### Records for the task:
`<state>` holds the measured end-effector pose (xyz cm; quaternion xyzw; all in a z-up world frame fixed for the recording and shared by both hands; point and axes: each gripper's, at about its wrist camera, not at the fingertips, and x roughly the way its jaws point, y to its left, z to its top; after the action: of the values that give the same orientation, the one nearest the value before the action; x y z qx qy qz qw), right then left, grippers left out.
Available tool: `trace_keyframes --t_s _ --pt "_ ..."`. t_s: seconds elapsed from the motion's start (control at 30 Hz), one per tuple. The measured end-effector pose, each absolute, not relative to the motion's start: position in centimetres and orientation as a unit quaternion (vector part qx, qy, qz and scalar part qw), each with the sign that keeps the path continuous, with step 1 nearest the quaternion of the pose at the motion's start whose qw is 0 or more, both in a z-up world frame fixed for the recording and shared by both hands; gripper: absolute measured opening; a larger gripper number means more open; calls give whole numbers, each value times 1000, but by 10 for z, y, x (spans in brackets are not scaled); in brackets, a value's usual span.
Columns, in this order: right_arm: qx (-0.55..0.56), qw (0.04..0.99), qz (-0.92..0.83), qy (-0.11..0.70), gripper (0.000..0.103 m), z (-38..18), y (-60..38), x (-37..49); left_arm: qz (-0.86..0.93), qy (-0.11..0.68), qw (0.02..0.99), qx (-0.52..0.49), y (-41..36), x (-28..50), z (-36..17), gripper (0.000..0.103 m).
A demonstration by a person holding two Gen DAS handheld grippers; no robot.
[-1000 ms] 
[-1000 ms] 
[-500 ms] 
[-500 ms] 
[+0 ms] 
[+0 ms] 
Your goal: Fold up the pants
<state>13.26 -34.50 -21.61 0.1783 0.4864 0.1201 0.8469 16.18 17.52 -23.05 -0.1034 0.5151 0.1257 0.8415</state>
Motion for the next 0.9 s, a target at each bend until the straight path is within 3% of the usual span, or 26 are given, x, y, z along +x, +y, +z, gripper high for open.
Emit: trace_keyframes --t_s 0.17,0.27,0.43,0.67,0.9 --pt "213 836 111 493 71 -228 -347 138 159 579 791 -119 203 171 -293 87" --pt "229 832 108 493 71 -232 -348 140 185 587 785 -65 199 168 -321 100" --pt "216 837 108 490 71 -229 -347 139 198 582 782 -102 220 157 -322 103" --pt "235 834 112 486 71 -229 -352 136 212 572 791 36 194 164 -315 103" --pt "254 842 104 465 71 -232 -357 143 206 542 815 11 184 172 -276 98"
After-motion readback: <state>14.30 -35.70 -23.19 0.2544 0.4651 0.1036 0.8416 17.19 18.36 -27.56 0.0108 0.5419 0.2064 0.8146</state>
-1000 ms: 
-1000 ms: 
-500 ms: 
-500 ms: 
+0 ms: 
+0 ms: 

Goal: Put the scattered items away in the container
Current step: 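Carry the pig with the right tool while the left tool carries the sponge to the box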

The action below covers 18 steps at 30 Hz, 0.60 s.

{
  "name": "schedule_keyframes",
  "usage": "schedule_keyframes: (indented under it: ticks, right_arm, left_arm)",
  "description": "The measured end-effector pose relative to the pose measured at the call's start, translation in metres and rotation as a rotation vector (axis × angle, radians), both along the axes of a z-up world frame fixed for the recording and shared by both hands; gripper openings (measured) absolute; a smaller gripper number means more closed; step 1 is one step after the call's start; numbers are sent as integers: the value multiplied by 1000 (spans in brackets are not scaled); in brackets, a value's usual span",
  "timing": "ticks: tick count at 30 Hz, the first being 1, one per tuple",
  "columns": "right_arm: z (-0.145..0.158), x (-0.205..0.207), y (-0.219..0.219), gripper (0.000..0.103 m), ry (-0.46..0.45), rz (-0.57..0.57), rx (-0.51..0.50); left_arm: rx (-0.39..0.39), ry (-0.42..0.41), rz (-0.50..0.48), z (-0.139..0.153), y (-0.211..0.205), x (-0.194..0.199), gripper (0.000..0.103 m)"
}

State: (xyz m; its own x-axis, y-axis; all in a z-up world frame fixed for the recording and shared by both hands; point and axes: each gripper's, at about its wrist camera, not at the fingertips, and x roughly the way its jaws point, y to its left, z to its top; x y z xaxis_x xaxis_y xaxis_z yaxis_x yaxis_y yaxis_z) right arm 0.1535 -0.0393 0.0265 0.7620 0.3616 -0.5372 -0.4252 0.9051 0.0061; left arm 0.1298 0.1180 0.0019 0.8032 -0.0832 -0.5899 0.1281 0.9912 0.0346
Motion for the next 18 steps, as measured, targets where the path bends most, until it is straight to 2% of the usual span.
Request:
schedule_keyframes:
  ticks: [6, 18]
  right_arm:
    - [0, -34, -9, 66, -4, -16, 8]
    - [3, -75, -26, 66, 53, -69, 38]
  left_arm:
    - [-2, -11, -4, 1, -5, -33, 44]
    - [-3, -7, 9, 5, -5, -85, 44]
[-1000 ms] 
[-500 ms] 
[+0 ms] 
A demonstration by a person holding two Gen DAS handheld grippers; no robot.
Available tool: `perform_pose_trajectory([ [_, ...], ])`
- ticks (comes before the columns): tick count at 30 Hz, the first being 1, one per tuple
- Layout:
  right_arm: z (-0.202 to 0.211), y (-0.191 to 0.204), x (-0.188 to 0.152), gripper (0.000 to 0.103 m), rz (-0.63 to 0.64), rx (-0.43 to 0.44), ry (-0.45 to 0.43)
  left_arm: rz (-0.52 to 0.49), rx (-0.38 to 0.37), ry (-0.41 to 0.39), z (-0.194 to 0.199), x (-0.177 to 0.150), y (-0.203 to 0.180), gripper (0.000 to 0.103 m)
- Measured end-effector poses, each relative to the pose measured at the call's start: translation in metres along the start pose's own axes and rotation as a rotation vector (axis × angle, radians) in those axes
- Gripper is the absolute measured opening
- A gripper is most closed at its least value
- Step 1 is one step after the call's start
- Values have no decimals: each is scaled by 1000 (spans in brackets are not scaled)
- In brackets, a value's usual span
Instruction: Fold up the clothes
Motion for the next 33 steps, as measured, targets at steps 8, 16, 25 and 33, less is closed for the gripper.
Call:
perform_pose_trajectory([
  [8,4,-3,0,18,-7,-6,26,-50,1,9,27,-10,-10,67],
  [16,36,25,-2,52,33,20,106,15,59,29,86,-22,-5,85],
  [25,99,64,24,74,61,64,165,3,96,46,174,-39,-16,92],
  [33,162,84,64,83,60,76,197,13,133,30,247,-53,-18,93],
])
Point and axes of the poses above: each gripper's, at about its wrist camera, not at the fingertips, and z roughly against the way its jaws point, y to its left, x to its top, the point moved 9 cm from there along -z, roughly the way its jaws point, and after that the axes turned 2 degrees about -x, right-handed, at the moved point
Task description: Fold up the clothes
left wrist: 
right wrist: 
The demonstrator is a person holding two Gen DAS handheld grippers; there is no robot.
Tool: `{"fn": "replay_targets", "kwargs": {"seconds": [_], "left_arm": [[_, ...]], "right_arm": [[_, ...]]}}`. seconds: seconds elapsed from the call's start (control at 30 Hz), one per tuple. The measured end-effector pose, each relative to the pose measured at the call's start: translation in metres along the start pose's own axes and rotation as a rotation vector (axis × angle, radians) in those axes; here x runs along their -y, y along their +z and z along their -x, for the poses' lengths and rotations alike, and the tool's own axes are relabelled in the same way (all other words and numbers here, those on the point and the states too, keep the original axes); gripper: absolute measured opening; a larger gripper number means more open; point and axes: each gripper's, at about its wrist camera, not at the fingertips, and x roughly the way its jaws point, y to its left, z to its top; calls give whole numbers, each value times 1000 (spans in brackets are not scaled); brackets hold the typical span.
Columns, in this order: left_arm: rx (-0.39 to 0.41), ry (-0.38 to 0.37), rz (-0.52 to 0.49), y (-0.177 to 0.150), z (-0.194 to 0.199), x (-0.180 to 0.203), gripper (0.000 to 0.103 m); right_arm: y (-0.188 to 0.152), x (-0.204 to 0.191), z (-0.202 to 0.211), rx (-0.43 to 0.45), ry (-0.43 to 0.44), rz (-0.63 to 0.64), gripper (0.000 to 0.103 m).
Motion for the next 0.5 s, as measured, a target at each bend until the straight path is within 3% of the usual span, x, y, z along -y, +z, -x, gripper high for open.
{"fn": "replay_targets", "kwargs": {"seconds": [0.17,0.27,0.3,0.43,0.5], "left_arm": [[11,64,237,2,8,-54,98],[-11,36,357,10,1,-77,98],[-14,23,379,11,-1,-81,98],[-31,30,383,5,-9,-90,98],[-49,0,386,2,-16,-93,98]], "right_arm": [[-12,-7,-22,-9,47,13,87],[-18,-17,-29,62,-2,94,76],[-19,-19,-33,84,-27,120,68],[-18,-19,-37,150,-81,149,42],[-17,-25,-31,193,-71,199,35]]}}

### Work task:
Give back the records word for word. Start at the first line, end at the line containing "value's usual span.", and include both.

### Output of the task:
`<state>` holds the measured end-effector pose (xyz cm; quaternion xyzw; all in a z-up world frame fixed for the recording and shared by both hands; point and axes: each gripper's, at about its wrist camera, not at the fingertips, and x roughly the way its jaws point, y to its left, z to its top; after the action: of the values that give the same orientation, the one nearest the value before the action; x y z qx qy qz qw), right then left, grippers left out.
Available tool: `trace_keyframes --t_s _ --pt "_ ..."`. t_s: seconds elapsed from the motion's start (control at 30 Hz), one per tuple. The measured end-effector pose, each absolute, not relative to the motion's start: position in centimetres and orientation as a unit quaternion (vector part qx, qy, qz and scalar part qw), each with the sign that keeps the path continuous, with step 1 nearest the quaternion of the pose at the motion's start whose qw is 0 or more, both in a z-up world frame fixed for the recording and shared by both hands; gripper: absolute measured opening; a larger gripper number means more open; calls give whole numbers, each value times 1000, but by 10 for z, y, x (spans in brackets are not scaled); in brackets, a value's usual span.

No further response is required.